Apokalypse im Bauerndorf

■ König der Eidechsen

(König der Eidechsen, 22.55 Uhr, ZDF) Die Gläubigen pilgern zu den Reliquien ihrer Heiligen. Doch keine Angst, nicht von Lourdes oder gar Altötting ist die Rede. Bußgänger unserer Tage zieht es, wie schon Jarmuschs Mystery Train zeigt, nach Memphis/Tennessee oder New Orleans. Aber auch, wie in König der Eidechsen, nach Paris. Hier nämlich ruhen die Gebeine des legendären Rock-Poeten Jim Morrison, und noch immer wallfahrten alljährlich an dessen Todestag am 7. Juli ganze Heerscharen trauernder Fans an sein Grab.

Von einer dieser Pilgerfahrten erzählt Andreas Piontkowitzs kleines Fernsehspiel. Seine Wallfahrer heißen Marko (Martin Plass) und Uwe (Harald Kleber). Beide stammen aus dem hessischen Diez und leben hier das trüb-triste Leben cooler Kleinstadtfreaks. Abends, wenn das Tagewerk auf dem elterlichen Bauernhof verrichtet ist, haut man sich mit Dosenbier den Kopf zu, und die „Doors“ kommentieren ironischerweise This is the End, so als ob hier jemals etwas hätte beginnen können, dessen Ende es wert wäre, auch nur mit einer Zeile besungen zu werden. Klaus Flenner, neben Andreas Piontkowitz verantwortlich für das Drehbuch, entwirft ein düsteres Bild vom Dasein der Jugendlichen im ländlich-kleinstädtischen Milieu.

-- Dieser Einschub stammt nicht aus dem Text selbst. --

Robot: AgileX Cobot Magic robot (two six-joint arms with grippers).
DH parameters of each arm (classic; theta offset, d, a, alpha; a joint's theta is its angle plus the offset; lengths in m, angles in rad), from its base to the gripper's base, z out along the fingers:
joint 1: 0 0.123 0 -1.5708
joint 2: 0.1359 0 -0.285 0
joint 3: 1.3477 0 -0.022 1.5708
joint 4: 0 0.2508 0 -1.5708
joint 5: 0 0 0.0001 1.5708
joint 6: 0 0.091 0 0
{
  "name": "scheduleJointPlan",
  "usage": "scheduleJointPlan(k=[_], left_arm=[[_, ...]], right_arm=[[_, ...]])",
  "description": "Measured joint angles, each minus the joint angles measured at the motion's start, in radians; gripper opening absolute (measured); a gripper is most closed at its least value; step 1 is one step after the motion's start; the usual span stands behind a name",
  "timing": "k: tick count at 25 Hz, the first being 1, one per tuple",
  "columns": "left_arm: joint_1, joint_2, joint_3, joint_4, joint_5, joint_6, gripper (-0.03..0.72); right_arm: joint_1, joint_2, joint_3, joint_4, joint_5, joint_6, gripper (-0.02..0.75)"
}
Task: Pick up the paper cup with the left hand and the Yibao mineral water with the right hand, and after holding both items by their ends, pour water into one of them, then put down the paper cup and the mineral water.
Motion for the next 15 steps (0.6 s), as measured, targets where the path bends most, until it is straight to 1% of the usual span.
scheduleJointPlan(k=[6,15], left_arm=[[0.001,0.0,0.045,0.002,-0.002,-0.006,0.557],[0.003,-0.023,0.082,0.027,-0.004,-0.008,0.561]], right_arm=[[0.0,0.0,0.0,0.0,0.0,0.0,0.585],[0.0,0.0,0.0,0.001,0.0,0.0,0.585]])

Und weil das Leben in der Provinz so wenig zu bieten hat, findet es weitgehend zwischen den Kopfhörern eines Walkmans statt: Doors all überall.

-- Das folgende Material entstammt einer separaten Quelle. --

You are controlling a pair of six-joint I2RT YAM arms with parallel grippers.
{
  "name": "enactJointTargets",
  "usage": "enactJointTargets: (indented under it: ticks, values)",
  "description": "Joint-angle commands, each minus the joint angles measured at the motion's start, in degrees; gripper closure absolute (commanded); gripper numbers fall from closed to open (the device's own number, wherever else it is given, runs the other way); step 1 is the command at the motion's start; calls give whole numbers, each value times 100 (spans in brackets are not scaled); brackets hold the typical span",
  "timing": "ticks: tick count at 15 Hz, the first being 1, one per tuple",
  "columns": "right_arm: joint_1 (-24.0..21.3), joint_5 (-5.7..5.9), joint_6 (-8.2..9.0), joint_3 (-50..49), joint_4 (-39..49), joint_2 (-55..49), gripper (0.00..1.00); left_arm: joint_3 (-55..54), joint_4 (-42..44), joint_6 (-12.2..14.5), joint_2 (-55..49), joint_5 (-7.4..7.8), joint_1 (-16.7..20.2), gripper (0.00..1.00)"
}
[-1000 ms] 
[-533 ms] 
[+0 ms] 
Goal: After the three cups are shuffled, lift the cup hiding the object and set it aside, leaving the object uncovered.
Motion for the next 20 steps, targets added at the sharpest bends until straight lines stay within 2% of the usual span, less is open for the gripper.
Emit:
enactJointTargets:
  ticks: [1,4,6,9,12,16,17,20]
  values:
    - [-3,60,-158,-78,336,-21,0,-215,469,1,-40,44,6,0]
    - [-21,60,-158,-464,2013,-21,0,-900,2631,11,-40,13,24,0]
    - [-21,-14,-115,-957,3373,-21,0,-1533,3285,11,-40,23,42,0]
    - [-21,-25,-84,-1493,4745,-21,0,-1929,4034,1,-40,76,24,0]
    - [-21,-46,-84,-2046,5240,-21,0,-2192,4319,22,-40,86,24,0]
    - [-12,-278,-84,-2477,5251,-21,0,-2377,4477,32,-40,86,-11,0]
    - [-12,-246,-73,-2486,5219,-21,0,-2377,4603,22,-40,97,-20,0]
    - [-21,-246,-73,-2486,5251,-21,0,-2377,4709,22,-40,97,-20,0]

In Apocalypse now hat Francis Ford Coppola einst seine Bilder von napalmverbrannten Palmen mit der musikalischen Untergangsvision der Doors zur kraftvollen, wenn auch umstrittenen Symbiose verschmolzen. In König der Eidechsen durchflügen nicht die unvermeidbaren Rotorblätter der US -Helikopter die vor Hitze flirrende Luft, sondern die rotierenden Schnitteisen eines Mähdreschers, und zu den Klängen von Morrisons dunkler Prophezeiung schwenkt die Kamera über den nah am Bauernhof gelegenen Mischwald. Doch nicht nur bei der Gestaltung seiner Bilder, auch bei der Besetzung seiner Rollen hat Piontkowitz sich bei seinem ersten Fernsehspiel vorgenommen, das Zitat spielerisch zu handhaben, ja es bisweilen gehörig auf die Schippe zu nehmen. Überdeutlich bei Martin Plass, der sich in der Rolle des Marko mit Lederhosen und weiß-weitem Flatterhemd ausnimmt wie Morrisons kleiner Bruder, „I'm the Lizard king, I can do anything“, hatte seinerzeit das Original gereimt, und die hessiche Doublette ist tief eingedrungen in den Mythos des Idols. So tief, daß ihr auf die Mäkeleien der Frau Mama, einer gestandenen hessischen Bauersfrau, schon einmal das Morrison-Zitat: „Is that the way to behave in a Rock'n'Roll concert?“ entfährt. Sehr zu Belustigung der ZuschauerInnen.